A vector of initial values for log_PE. The default initial value for each log_PE is 1.

$fix_pars

Option to fix PE parameters, where the user specifies the index value of the PE parameter they would like to fix at the initial value. For example, if there are three biomass survey strata, and the user wants to fix the log_PE for the second stratum but estimate the log_PE for the first and third strata they would specify fix_pars = c(2) Note that this option is not recommended.

$penalty_options

Warning: the following options are experimental and not well-tested. Options for penalizing the PE likelihood or adding a prior on log_PE include the following:

"none": (default) no penalty or prior used
"wt": a multiplier on the PE and random effects component of the negative log likelihood. For example, nll = wt * nll, where wt = 1.5 is specified as a single value in the penalty_values argument
"squared_penalty": As implemented in an earlier version of the RE.tpl, this penalty prevents the PE from shrinking to zero. For example, nll = nll + (log_PE + squared_penalty)^2, where squared_penalty = 1.5. A vector of squared_penalty values is specified for each PE in the penalty_values argument
"normal_prior": Normal prior in log space, where nll = nll - dnorm(log_PE, pmu_log_PE, psig_log_PE, 1) and pmu_log_PE and psig_log_PE are specified for each PE parameter in the penalty_values argument

penalty_values

user-defined values for the penalty_options. Each penalty type will is entered as follows:

"none": (default) NULL For example, penalty_values = NULL
"wt": a single numeric value. For example, penalty_values = 1.5
"squared_penalty": a vector of numeric values with length = number of PE parameters. For example, if three PE parameters are being estimated and the user wants them to have the same penalty for each one, they would use penalty_values = c(1.5, 1.5, 1.5)
"normal_prior": a vector of paired values for each PE parameter, where each vector pair is the prior mean of log_PE pmu_log_PE and the associated standard deviation psig_log_PE. For example, if three PE parameters are being estimated and the user wants them to have the same normal prior of log_PE ~ N(1.0, 0.08), penalty_values = c(c(1.0, 0.08), c(1.0, 0.08), c(1.0, 0.08))
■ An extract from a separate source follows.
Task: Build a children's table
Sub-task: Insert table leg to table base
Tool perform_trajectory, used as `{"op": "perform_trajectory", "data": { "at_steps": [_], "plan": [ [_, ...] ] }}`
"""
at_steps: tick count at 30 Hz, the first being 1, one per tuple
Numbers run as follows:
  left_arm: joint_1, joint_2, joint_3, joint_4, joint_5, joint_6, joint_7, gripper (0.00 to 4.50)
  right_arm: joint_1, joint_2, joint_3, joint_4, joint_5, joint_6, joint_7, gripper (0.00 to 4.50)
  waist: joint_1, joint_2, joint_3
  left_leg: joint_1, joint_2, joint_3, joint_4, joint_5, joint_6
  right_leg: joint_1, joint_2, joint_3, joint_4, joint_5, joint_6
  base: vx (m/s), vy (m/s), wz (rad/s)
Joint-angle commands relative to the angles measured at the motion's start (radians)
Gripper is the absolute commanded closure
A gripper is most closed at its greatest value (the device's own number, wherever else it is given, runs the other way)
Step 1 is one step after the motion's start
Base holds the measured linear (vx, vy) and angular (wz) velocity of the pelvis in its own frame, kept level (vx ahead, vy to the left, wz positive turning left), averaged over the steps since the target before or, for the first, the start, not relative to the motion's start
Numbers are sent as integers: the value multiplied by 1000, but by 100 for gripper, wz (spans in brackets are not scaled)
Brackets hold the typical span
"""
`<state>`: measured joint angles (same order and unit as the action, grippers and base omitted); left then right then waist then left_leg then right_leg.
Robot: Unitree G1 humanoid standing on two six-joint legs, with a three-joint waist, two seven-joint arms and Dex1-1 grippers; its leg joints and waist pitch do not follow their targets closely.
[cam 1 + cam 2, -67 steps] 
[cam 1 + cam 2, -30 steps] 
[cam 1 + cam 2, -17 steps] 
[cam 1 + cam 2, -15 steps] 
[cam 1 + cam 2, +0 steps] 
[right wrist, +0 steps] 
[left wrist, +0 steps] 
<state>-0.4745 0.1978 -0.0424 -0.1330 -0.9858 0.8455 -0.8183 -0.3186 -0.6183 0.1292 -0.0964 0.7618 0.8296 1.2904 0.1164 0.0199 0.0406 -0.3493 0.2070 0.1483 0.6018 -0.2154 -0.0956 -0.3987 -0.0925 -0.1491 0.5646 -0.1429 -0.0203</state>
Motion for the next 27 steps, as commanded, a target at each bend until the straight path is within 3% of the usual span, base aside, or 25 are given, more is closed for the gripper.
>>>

q_options allows the user to specify options for the CPUE survey scaling parameters (q). If multi_survey = 0 (default), no q parameters are estimated regardless of what the user defines in q_options. multi_survey = 0 and q_options = NULL, default q specifications are used: one q parameter is estimated for each CPUE survey strata, biomass and CPUE surveys are assumed to share strata definitions (i.e., biomass_dat and cpue_dat have the same number of columns and the columns represent the same strata), initial values for log_q are set to 1, and no penalties or priors are added. The user can modify the default q_options using the following list of entries:

$pointer_q_cpue

An index to customize the assignment of q parameters to individual CPUE survey strata. Vector with length = number of CPUE strata, starting with an index of 1 and ending with the number of unique q parameters estimated. For example, if there are three CPUE survey strata and the user wanted to estimate only one q, they would specify pointer_q_cpue = c(1, 1, 1). The recommended model configuration is to estimate one log_q for each CPUE survey stratum.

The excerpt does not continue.